Tue Apr 27 04:25:28 UTC 2010

Ulf Zibis wrote:
> Am 24.04.2010 01:09, schrieb Xueming Shen:
>>
>> I changed the data file "format" a bit, so now the overal uniName.dat 
>> is less than 88k (last version is 122+k), but
>> the I can no long use cpLen as the capacity for the hashmap. I'm now 
>> using a hardcoded 20000 for 5.2.
>
> Again, is 88k the compressed or the uncompressed size ?

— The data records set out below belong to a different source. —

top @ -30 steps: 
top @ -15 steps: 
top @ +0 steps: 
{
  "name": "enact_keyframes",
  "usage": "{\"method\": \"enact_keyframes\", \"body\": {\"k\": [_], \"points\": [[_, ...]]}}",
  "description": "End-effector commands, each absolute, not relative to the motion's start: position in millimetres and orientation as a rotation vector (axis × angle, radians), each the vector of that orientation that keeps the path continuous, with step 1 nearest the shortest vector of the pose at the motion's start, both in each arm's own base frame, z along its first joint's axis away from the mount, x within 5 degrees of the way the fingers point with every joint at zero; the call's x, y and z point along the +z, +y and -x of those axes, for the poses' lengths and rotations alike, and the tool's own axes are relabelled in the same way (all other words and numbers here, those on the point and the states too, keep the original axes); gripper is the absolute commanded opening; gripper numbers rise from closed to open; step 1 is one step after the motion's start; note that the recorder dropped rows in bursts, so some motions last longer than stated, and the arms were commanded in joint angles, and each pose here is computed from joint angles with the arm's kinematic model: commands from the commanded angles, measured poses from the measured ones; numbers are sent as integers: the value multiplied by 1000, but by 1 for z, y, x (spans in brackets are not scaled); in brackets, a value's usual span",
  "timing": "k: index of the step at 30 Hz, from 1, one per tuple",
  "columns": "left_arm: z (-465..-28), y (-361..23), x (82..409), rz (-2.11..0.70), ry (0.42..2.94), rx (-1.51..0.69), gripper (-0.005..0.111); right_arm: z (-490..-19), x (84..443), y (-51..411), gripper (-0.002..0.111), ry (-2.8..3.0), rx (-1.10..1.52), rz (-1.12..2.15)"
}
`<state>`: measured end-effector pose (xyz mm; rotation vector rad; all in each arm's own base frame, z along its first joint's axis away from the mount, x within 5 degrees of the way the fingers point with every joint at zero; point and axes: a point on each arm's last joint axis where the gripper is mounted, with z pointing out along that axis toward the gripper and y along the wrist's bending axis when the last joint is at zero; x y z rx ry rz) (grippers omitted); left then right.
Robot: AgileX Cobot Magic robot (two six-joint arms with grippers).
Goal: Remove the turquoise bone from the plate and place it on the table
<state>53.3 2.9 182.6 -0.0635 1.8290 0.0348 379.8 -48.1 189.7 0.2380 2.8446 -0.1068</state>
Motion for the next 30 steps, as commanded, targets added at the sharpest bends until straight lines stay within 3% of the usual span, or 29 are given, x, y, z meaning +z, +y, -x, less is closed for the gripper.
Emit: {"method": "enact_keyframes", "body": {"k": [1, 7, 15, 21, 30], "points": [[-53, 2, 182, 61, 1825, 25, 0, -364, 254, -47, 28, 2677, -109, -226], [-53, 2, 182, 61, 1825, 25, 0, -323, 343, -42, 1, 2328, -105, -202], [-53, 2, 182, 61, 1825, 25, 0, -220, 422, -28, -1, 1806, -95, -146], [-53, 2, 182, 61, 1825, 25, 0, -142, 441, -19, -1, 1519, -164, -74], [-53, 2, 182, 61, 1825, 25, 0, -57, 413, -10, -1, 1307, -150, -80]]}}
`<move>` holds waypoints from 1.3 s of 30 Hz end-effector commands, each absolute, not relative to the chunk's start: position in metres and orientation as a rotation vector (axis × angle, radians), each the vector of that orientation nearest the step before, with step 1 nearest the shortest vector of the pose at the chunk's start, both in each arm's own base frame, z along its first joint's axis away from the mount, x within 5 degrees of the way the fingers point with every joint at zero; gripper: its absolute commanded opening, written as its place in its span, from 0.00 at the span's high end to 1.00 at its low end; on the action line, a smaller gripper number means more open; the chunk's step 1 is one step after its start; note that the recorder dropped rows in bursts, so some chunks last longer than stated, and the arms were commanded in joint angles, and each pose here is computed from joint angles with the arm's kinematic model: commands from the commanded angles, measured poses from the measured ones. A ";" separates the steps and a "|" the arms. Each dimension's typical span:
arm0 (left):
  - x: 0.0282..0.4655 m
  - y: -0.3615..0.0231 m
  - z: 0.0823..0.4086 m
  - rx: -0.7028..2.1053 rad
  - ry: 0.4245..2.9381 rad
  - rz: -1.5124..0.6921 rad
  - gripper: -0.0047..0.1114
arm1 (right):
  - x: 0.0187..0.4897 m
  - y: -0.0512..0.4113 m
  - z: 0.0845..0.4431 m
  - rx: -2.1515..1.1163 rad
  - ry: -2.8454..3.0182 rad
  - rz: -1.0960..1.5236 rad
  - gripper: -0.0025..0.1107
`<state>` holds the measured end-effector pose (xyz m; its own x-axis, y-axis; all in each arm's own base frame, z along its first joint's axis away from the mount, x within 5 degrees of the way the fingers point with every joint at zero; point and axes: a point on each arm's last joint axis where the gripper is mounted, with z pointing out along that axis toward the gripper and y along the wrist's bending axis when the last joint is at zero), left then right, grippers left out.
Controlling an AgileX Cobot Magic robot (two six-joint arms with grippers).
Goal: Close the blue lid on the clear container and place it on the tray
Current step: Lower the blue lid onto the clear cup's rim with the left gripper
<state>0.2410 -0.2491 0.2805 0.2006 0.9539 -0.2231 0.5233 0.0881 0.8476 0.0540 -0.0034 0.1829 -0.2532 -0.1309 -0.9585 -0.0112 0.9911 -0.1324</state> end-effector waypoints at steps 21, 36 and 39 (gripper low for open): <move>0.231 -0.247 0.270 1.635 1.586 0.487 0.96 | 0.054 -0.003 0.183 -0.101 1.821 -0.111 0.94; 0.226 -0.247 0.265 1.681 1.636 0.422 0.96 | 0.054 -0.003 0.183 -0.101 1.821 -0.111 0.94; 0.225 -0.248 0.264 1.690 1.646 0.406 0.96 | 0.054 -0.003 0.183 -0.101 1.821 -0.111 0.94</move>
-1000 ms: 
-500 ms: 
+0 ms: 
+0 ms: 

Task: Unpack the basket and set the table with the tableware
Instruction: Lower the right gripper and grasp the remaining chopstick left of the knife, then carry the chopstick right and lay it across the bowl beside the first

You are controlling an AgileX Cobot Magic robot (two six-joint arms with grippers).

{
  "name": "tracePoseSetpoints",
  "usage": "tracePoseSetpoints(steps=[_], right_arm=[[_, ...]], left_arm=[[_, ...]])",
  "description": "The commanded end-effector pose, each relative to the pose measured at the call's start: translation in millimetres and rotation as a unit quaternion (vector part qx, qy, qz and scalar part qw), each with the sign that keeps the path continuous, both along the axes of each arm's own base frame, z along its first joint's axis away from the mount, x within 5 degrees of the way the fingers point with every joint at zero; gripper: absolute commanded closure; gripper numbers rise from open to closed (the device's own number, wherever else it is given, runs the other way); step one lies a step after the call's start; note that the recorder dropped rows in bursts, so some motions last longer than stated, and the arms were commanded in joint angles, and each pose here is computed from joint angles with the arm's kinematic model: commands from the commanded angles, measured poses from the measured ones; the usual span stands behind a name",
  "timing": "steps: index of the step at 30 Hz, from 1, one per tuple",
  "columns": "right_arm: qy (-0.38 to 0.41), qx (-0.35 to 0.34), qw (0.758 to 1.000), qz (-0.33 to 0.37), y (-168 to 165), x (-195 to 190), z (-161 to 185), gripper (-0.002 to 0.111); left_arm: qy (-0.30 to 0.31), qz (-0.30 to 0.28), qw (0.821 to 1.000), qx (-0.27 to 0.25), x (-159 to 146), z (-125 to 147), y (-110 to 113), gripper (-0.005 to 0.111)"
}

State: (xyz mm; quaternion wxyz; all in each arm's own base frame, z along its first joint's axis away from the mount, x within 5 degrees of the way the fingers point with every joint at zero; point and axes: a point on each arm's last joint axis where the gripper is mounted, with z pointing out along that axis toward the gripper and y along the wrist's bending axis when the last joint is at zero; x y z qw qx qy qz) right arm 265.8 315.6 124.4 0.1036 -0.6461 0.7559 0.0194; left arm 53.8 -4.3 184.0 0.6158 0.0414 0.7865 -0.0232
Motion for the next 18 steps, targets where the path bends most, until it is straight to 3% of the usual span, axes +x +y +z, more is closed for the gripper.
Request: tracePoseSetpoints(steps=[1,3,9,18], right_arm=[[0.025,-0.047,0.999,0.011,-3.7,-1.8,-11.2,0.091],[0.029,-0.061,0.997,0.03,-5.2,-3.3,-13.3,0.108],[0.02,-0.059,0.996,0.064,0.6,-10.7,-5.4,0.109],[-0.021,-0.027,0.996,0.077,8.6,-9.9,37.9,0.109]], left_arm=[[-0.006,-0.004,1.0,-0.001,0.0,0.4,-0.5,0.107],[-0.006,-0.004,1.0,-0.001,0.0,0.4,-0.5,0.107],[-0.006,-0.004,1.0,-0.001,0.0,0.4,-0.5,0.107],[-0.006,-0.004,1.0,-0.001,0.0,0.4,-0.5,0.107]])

Yes, it's the size of compressed data. Your smart "save one more byte" 
suggestion will save
400+byte, a tiny 0.5%, unfortunately:-)

>
>>> -- Is it faster, first copying the whole date in a byte[], and then 
>>> using ByteBuffer.getInt etc. against directly using DataInputStream 
>>> methods?
The current impl use neither ByteBuffer nor DataInputStream now, so no 
compare here.
Yes, to use DataInputStream will definitely makes code look better (no 
more those "ugly"
shifts), but it also will slow down thing a little since it adds one 
more layer. But speed
may not really a concern here.

>>> -- You could create a very long String with the whole data and then 
>>> use subString for the individual strings which could share the same 
>>> backing char[].
>
The disadvantage of using a big buffer String to hold everything then 
have the individual names to substring
from it is that it might simply break the softreference logic here. The 
big char[] will never been gc-ed as
long as there is still one single name object (substring-ed from it) is 
still walking around in system somewhere.
I don't think the vm/gc is that smart, isn't it?

But this will definitely be faster, given the burden of creating a 
String from bytes (we put in the optimization
earlier, so this operation should be faster now compared to 6u).

-Sherman